Instructions to follow ▸ When you find the word "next" in a line of the entries, please copy the whole line.

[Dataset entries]

-*-*-

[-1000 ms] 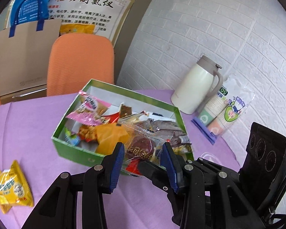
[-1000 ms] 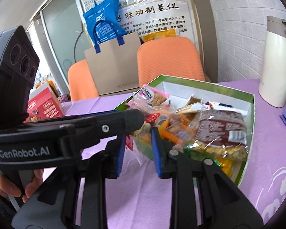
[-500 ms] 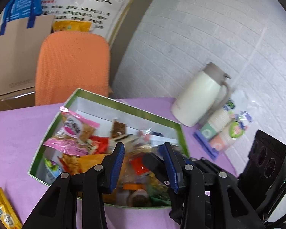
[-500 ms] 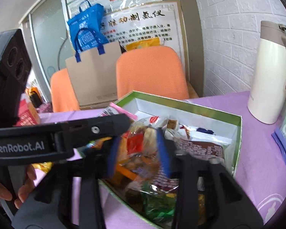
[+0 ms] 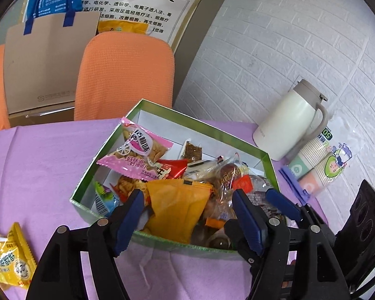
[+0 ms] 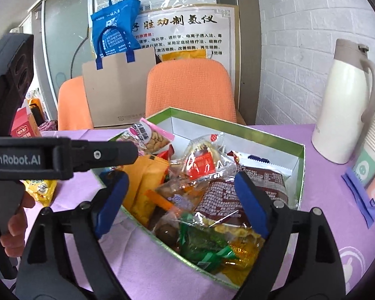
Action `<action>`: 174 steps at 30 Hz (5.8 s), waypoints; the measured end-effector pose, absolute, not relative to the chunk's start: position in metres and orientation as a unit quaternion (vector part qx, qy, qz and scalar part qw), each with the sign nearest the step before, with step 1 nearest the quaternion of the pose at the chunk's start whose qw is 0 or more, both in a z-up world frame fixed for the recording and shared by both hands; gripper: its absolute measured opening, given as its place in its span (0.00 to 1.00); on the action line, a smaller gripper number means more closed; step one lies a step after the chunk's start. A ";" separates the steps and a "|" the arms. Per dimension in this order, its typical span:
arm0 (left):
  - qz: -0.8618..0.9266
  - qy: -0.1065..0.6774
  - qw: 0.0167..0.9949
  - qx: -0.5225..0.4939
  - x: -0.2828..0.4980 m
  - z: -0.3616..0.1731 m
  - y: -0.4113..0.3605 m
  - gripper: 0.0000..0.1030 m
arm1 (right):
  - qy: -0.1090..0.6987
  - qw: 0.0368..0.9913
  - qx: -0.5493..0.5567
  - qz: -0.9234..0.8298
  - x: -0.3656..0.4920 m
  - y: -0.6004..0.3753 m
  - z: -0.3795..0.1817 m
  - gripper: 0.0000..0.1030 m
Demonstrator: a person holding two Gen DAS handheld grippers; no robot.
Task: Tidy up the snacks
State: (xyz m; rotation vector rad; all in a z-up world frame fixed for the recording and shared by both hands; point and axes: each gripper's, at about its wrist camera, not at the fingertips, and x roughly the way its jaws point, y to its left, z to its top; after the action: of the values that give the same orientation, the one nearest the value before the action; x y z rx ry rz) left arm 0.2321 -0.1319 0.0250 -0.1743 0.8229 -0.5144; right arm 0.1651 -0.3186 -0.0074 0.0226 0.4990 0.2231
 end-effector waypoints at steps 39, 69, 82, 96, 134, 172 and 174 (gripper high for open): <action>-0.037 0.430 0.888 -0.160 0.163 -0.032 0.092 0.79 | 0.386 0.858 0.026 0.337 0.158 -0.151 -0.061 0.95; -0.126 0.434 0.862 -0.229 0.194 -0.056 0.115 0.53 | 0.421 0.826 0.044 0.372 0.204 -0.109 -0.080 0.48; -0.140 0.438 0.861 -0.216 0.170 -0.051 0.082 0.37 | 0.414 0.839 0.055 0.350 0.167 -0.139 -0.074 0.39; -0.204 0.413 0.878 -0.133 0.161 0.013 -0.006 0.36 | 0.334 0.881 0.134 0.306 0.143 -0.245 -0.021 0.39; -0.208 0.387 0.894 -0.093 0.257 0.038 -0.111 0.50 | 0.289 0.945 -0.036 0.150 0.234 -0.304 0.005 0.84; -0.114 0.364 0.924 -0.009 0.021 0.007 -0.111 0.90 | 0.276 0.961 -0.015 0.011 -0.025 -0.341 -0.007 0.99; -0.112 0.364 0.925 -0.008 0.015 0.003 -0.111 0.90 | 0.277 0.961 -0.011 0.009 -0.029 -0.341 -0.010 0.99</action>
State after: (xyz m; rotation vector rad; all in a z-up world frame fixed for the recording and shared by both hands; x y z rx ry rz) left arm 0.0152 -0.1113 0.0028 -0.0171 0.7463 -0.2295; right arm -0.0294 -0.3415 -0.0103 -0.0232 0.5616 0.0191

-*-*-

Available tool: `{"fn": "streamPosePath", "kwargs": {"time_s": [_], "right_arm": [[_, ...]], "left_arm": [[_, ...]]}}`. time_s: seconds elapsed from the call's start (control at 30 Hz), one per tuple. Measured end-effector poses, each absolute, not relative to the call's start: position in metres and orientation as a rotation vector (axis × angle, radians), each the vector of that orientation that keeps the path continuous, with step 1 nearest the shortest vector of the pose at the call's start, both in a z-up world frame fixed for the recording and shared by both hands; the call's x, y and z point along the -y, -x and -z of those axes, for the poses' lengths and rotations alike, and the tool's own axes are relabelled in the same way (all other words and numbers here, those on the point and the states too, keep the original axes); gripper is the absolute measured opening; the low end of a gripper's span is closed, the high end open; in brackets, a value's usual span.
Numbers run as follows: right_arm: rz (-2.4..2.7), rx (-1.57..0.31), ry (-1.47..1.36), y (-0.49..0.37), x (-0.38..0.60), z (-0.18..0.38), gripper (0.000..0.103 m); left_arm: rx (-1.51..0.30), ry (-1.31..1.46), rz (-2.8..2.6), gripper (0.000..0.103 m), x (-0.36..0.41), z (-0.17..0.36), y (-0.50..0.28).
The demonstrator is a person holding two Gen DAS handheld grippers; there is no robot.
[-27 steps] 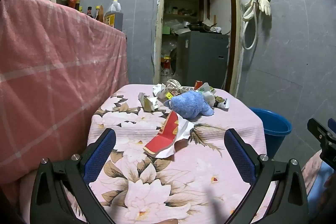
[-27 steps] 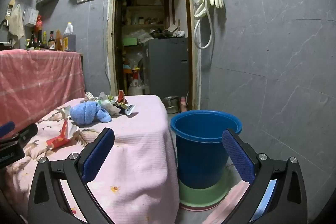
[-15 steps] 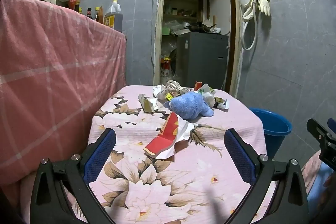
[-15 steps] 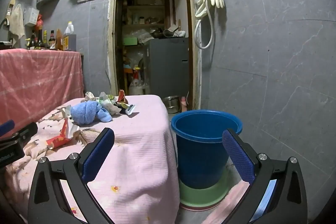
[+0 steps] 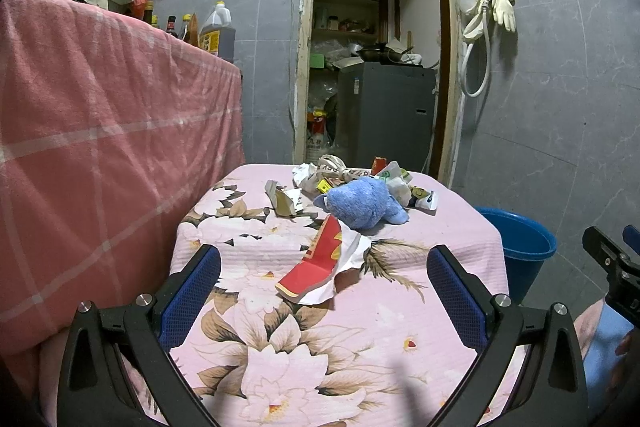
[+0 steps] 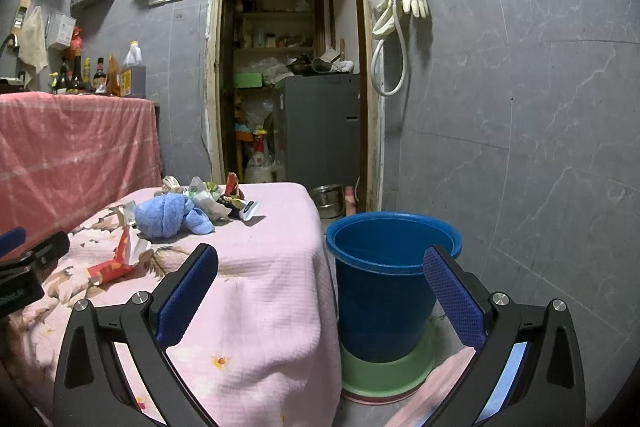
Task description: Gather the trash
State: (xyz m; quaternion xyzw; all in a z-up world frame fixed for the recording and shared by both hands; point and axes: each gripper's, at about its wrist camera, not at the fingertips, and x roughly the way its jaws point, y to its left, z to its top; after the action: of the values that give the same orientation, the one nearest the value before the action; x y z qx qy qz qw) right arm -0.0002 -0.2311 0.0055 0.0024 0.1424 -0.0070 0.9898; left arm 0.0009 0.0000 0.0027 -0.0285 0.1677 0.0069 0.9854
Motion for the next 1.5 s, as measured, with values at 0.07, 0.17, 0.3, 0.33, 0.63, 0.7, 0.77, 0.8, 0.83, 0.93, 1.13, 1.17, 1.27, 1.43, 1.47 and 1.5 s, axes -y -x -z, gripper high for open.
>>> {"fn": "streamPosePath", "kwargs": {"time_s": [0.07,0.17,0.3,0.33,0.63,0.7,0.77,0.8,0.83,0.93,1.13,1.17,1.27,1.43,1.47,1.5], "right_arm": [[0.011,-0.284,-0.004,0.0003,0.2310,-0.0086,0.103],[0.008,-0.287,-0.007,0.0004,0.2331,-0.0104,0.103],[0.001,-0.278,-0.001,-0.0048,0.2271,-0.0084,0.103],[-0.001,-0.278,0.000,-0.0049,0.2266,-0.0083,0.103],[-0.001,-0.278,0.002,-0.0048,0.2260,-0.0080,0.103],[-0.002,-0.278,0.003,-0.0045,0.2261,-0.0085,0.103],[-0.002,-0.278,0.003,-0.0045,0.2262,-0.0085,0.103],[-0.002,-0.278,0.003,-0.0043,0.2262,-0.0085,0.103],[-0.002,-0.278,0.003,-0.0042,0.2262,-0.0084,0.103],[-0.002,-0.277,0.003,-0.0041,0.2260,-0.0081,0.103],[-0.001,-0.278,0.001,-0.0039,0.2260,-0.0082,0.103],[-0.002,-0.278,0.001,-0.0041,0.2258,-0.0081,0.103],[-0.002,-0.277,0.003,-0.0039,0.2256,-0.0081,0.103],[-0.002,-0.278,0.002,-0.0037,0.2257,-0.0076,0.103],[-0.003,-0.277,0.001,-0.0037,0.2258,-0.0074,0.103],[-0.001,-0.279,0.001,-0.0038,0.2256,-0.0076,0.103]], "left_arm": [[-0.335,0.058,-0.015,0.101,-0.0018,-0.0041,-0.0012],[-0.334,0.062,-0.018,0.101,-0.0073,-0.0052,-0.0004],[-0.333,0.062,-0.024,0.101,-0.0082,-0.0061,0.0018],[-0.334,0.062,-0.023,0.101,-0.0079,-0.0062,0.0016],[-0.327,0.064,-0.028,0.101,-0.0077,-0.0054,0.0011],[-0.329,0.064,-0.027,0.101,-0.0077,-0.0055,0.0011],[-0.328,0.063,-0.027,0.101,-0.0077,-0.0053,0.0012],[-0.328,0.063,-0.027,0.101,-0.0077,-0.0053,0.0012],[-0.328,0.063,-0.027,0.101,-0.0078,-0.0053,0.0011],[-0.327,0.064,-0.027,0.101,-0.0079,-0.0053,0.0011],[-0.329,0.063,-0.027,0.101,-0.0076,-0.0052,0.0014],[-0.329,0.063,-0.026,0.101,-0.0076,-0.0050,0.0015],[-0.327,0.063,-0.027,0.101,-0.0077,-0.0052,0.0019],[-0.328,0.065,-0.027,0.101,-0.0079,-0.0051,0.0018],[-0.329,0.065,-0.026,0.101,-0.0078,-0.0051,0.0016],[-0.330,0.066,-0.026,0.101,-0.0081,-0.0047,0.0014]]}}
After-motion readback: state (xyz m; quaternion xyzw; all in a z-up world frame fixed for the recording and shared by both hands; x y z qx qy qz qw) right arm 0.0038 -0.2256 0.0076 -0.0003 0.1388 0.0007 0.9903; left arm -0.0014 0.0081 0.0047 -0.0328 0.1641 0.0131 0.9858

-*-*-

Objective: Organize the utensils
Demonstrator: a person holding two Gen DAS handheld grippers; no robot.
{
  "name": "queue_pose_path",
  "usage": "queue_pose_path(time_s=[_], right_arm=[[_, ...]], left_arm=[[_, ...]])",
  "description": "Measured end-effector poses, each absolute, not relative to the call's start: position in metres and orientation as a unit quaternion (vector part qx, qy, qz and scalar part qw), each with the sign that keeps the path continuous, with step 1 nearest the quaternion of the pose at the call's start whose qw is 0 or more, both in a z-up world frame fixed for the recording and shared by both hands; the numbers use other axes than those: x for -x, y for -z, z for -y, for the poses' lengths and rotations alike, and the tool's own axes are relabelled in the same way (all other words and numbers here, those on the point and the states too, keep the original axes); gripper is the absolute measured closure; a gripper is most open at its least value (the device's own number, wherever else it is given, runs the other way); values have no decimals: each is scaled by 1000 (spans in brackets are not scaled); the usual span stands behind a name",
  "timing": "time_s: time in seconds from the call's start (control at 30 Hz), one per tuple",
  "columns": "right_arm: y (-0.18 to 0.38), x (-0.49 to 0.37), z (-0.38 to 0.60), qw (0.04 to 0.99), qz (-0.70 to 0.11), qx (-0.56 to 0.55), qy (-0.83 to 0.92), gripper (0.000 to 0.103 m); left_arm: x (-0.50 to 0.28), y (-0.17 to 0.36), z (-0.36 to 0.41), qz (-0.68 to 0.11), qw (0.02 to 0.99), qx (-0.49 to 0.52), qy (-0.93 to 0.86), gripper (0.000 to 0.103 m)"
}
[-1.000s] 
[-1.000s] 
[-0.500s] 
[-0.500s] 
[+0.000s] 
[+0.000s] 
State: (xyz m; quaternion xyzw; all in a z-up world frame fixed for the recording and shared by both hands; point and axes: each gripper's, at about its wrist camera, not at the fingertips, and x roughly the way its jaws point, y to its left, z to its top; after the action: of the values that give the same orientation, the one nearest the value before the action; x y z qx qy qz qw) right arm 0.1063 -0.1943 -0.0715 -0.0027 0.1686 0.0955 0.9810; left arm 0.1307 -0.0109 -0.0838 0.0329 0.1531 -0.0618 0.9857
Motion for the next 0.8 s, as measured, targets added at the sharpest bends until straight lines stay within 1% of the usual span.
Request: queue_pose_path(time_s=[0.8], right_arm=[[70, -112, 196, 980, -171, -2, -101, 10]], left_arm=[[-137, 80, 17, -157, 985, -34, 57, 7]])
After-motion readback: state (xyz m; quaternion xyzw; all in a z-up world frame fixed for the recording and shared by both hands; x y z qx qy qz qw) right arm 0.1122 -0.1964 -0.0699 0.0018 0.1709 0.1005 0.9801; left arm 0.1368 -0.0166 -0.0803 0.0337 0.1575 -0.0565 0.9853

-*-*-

Task output ▸
Motion for the next 1.5 s, as measured, with values at 0.07, 0.17, 0.3, 0.33, 0.63, 0.7, 0.77, 0.8, 0.83, 0.93, 1.13, 1.17, 1.27, 1.43, 1.47 and 1.5 s, axes -y -x -z, gripper high for open.
Motion for the next 0.8 s, as measured, targets added at the sharpest bends until straight lines stay within 1% of the usual span.

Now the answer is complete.